▶ EXERCISE
Every line of the data, first to last, must be written out unchanged.

------------------------

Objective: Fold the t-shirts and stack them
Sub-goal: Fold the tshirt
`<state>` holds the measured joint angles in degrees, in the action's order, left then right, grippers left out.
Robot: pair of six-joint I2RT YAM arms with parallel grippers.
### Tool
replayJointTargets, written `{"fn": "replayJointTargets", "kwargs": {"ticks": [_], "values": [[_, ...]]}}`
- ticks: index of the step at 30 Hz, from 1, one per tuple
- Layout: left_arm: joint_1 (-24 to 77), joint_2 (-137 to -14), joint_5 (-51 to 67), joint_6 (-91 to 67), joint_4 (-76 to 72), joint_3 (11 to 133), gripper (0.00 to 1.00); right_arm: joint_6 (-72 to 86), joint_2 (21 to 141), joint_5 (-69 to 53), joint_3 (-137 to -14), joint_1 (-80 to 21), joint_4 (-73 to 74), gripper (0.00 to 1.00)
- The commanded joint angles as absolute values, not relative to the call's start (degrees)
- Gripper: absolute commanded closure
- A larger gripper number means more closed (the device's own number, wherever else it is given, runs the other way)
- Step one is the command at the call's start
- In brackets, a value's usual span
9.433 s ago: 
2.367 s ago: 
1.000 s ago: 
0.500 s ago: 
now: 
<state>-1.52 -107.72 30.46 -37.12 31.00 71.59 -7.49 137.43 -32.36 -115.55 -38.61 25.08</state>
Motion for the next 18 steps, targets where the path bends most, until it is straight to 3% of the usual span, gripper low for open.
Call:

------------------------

▶ RESPONSE TO THE EXERCISE
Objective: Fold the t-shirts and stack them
Sub-goal: Fold the tshirt
`<state>` holds the measured joint angles in degrees, in the action's order, left then right, grippers left out.
Robot: pair of six-joint I2RT YAM arms with parallel grippers.
### Tool
replayJointTargets, written `{"fn": "replayJointTargets", "kwargs": {"ticks": [_], "values": [[_, ...]]}}`
- ticks: index of the step at 30 Hz, from 1, one per tuple
- Layout: left_arm: joint_1 (-24 to 77), joint_2 (-137 to -14), joint_5 (-51 to 67), joint_6 (-91 to 67), joint_4 (-76 to 72), joint_3 (11 to 133), gripper (0.00 to 1.00); right_arm: joint_6 (-72 to 86), joint_2 (21 to 141), joint_5 (-69 to 53), joint_3 (-137 to -14), joint_1 (-80 to 21), joint_4 (-73 to 74), gripper (0.00 to 1.00)
- The commanded joint angles as absolute values, not relative to the call's start (degrees)
- Gripper: absolute commanded closure
- A larger gripper number means more closed (the device's own number, wherever else it is given, runs the other way)
- Step one is the command at the call's start
- In brackets, a value's usual span
9.433 s ago: 
2.367 s ago: 
1.000 s ago: 
0.500 s ago: 
now: 
<state>-1.52 -107.72 30.46 -37.12 31.00 71.59 -7.49 137.43 -32.36 -115.55 -38.61 25.08</state>
Motion for the next 18 steps, targets where the path bends most, until it is straight to 3% of the usual span, gripper low for open.
Call:

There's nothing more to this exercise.